Look through the material below. Return exactly the lines from the one with "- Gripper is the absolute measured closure" through the one with "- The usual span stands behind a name", both included.

Data to process:
-------

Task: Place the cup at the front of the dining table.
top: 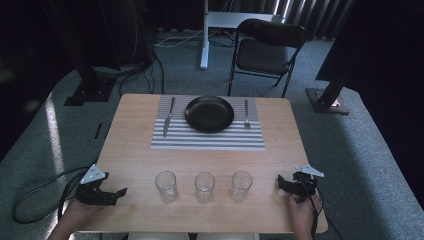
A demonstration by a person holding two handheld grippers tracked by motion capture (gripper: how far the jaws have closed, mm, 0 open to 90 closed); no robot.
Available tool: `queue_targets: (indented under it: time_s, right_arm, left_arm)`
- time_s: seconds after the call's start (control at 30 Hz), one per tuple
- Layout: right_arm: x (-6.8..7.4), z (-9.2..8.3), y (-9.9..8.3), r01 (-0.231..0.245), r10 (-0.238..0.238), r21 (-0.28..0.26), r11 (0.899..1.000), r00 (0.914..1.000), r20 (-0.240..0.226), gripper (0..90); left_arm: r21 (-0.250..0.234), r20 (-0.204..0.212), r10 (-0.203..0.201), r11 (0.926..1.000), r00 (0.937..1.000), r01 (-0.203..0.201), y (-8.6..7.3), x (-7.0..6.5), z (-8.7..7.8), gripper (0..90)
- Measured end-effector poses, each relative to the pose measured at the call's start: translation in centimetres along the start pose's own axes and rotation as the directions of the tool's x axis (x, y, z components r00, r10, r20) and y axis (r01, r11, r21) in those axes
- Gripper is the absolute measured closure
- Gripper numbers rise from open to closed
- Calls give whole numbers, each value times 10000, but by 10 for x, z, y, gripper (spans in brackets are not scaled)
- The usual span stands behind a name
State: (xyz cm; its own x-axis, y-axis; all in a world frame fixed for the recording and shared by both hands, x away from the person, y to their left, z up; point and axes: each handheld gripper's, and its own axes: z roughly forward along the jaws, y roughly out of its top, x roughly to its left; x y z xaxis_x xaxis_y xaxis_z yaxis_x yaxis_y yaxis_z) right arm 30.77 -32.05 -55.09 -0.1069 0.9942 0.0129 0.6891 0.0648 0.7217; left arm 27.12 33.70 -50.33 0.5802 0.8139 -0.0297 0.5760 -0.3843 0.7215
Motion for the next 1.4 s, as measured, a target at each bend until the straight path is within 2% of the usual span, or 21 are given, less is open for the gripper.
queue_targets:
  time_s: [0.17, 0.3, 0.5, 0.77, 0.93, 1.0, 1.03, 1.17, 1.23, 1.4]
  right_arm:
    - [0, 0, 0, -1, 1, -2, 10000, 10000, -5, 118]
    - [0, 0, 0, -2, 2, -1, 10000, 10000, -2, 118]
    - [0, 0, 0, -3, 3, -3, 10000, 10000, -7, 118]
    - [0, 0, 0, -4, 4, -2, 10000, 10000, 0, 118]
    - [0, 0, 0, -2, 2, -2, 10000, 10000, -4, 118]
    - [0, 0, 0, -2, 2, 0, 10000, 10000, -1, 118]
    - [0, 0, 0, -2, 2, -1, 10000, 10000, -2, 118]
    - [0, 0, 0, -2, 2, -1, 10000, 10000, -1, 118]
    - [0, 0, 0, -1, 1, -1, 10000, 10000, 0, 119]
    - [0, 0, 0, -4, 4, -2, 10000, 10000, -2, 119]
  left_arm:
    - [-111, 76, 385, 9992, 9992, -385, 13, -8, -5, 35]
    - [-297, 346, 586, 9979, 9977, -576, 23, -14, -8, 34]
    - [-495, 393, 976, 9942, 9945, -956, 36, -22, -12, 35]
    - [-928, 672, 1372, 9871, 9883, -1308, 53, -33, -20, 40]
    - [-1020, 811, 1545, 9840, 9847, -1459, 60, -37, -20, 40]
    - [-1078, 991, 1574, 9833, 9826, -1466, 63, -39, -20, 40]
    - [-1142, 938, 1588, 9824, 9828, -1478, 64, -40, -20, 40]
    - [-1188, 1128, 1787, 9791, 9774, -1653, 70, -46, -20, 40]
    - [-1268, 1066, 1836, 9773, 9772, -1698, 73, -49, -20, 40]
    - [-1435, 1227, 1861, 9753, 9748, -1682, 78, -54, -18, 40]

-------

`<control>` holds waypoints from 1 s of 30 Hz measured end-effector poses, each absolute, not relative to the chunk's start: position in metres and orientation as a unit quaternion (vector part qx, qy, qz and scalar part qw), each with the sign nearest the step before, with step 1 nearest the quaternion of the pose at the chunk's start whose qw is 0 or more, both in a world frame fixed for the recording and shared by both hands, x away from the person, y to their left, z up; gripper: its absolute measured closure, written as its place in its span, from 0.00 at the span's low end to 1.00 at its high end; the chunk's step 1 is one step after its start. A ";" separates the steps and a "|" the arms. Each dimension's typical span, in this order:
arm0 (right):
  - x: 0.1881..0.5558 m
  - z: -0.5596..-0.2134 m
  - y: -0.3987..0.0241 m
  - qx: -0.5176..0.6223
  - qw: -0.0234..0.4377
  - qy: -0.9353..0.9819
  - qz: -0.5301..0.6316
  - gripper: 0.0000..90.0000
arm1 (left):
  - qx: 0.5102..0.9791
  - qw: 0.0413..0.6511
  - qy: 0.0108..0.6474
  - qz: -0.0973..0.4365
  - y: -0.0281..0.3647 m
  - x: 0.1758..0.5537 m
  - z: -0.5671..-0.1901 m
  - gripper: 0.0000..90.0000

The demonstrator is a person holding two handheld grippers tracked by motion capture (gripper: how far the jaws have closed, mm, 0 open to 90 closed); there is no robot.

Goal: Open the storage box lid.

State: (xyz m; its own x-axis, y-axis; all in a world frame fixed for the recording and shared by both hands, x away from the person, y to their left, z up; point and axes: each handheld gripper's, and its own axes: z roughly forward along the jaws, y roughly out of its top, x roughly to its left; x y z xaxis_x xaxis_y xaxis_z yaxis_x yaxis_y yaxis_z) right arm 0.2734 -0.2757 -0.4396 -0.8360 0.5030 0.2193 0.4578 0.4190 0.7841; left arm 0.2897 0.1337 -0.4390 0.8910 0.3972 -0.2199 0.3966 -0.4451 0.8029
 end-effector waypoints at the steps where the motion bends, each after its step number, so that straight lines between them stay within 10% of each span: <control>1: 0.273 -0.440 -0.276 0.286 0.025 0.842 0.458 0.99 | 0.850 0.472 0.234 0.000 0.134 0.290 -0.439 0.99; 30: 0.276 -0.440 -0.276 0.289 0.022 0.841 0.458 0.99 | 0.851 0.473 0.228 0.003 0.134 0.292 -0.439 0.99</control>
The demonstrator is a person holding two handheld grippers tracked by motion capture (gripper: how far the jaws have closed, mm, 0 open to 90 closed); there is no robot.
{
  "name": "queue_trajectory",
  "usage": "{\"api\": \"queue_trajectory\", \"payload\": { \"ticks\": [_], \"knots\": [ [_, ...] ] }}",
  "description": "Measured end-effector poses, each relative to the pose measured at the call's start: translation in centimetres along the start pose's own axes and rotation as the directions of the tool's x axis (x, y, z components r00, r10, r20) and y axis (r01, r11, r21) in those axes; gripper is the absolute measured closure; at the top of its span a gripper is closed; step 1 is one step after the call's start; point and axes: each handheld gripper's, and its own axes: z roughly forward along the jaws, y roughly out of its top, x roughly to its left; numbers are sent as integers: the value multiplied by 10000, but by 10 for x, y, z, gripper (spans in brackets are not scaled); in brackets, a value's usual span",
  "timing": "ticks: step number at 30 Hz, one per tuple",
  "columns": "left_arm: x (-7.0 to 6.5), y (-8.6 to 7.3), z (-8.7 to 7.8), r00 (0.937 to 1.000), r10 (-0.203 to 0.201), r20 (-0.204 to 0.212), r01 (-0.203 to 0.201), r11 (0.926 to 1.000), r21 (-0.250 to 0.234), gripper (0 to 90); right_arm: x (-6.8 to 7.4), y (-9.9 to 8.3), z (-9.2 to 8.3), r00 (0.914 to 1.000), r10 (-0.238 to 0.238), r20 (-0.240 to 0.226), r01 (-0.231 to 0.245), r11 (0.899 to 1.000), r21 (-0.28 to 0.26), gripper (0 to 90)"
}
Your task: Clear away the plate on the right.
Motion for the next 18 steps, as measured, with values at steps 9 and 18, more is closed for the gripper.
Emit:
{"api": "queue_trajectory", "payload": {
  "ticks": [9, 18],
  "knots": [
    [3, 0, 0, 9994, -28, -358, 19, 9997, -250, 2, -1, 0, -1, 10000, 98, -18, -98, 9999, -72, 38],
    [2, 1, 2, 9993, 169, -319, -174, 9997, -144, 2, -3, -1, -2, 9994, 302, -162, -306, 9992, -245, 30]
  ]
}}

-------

Final answer:
- Gripper is the absolute measured closure
- Gripper numbers rise from open to closed
- Calls give whole numbers, each value times 10000, but by 10 for x, z, y, gripper (spans in brackets are not scaled)
- The usual span stands behind a name

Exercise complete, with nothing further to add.